▶ Brief:
Every line below should be given again without alteration.

*** Input data Section Begins ***

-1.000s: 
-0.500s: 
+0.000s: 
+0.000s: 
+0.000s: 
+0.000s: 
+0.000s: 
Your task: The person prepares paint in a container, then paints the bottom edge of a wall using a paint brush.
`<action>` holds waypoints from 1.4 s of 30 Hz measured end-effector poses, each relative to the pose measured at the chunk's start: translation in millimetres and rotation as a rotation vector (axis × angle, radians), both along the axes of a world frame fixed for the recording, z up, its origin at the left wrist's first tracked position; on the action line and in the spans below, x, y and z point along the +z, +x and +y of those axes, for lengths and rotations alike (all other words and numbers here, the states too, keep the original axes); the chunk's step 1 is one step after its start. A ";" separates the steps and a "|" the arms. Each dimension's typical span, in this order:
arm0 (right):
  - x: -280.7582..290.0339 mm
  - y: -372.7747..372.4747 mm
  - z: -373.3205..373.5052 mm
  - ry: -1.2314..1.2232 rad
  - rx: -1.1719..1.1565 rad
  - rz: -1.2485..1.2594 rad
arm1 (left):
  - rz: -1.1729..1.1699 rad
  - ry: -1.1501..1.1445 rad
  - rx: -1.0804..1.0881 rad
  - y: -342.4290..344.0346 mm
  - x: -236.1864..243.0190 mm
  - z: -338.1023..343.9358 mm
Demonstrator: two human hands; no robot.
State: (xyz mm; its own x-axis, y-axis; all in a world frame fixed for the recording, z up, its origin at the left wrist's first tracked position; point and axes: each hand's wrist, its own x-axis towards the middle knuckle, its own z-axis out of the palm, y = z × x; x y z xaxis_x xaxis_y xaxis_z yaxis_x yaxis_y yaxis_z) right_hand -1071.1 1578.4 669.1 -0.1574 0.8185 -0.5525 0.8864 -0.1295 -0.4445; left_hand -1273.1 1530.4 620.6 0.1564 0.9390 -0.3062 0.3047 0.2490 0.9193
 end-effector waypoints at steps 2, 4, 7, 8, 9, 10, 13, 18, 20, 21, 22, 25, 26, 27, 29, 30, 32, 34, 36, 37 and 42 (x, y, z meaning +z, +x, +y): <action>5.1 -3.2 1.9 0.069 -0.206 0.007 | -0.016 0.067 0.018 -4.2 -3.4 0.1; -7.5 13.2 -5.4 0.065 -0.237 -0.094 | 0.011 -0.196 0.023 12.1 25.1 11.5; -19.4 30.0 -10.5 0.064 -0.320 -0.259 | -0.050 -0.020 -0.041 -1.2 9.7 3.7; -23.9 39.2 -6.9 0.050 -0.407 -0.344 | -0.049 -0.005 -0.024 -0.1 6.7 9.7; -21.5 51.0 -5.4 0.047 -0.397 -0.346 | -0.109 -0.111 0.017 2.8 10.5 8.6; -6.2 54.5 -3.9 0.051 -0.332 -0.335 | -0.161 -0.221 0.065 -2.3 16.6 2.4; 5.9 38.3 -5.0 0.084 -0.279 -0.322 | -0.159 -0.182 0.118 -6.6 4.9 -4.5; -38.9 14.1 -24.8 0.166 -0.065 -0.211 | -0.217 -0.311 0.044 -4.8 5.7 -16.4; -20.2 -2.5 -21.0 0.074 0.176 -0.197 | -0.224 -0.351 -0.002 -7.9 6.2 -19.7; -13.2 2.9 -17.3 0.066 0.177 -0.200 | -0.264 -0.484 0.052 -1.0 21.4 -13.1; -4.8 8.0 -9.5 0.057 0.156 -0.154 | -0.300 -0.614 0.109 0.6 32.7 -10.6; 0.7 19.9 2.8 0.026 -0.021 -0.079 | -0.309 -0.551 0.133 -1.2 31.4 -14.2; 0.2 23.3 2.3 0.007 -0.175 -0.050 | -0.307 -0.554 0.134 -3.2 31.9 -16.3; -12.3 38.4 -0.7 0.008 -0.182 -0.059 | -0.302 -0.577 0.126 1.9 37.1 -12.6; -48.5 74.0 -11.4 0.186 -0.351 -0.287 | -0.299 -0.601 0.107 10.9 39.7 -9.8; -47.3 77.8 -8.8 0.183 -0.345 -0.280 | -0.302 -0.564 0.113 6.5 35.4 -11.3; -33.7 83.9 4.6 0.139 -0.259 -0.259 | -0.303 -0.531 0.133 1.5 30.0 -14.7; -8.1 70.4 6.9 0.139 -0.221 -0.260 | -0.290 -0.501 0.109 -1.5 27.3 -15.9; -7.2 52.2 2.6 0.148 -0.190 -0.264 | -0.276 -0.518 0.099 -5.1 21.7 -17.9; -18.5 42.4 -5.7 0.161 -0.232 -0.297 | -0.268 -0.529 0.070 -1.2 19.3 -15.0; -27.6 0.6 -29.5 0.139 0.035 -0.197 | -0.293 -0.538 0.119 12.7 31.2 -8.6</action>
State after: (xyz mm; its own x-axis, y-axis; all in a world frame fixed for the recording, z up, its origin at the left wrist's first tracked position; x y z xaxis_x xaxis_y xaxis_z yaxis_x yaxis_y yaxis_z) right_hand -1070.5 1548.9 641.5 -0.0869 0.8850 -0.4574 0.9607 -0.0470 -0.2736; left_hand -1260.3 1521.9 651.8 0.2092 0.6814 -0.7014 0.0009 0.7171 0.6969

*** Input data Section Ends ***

▶ Response to the exercise:
-1.000s: 
-0.500s: 
+0.000s: 
+0.000s: 
+0.000s: 
+0.000s: 
+0.000s: 
Your task: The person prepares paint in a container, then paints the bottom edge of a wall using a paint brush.
`<action>` holds waypoints from 1.4 s of 30 Hz measured end-effector poses, each relative to the pose measured at the chunk's start: translation in millimetres and rotation as a rotation vector (axis × angle, radians), both along the axes of a world frame fixed for the recording, z up, its origin at the left wrist's first tracked position; on the action line and in the spans below, x, y and z point along the +z, +x and +y of those axes, for lengths and rotations alike (all other words and numbers here, the states too, keep the original axes); the chunk's step 1 is one step after its start. A ";" separates the steps and a "|" the arms. Each dimension's typical span, in this order:
arm0 (right):
  - x: -280.7582..290.0339 mm
  - y: -372.7747..372.4747 mm
  - z: -373.3205..373.5052 mm
  - ry: -1.2314..1.2232 rad
  - rx: -1.1719..1.1565 rad
  - rz: -1.2485..1.2594 rad
arm1 (left):
  - rz: -1.1729..1.1699 rad
  - ry: -1.1501..1.1445 rad
  - rx: -1.0804..1.0881 rad
  - y: -342.4290..344.0346 mm
  - x: -236.1864..243.0190 mm
  - z: -338.1023..343.9358 mm
Demonstrator: two human hands; no robot.
State: (xyz mm; its own x-axis, y-axis; all in a world frame fixed for the recording, z up, its origin at the left wrist's first tracked position; point and axes: each hand's wrist, its own x-axis towards the middle knuckle, its own z-axis out of the palm, y = z × x; x y z xaxis_x xaxis_y xaxis_z yaxis_x yaxis_y yaxis_z) right_hand -1071.1 1578.4 669.1 -0.1574 0.8185 -0.5525 0.8864 -0.1295 -0.4445; left_hand -1273.1 1530.4 620.6 0.1564 0.9390 -0.3062 0.3047 0.2490 0.9193
 end-effector waypoints at steps 2, 4, 7, 8, 9, 10, 13, 18, 20, 21, 22, 25, 26, 27, 29, 30, 32, 34, 36, 37 and 42 (x, y, z meaning +z, +x, +y): <action>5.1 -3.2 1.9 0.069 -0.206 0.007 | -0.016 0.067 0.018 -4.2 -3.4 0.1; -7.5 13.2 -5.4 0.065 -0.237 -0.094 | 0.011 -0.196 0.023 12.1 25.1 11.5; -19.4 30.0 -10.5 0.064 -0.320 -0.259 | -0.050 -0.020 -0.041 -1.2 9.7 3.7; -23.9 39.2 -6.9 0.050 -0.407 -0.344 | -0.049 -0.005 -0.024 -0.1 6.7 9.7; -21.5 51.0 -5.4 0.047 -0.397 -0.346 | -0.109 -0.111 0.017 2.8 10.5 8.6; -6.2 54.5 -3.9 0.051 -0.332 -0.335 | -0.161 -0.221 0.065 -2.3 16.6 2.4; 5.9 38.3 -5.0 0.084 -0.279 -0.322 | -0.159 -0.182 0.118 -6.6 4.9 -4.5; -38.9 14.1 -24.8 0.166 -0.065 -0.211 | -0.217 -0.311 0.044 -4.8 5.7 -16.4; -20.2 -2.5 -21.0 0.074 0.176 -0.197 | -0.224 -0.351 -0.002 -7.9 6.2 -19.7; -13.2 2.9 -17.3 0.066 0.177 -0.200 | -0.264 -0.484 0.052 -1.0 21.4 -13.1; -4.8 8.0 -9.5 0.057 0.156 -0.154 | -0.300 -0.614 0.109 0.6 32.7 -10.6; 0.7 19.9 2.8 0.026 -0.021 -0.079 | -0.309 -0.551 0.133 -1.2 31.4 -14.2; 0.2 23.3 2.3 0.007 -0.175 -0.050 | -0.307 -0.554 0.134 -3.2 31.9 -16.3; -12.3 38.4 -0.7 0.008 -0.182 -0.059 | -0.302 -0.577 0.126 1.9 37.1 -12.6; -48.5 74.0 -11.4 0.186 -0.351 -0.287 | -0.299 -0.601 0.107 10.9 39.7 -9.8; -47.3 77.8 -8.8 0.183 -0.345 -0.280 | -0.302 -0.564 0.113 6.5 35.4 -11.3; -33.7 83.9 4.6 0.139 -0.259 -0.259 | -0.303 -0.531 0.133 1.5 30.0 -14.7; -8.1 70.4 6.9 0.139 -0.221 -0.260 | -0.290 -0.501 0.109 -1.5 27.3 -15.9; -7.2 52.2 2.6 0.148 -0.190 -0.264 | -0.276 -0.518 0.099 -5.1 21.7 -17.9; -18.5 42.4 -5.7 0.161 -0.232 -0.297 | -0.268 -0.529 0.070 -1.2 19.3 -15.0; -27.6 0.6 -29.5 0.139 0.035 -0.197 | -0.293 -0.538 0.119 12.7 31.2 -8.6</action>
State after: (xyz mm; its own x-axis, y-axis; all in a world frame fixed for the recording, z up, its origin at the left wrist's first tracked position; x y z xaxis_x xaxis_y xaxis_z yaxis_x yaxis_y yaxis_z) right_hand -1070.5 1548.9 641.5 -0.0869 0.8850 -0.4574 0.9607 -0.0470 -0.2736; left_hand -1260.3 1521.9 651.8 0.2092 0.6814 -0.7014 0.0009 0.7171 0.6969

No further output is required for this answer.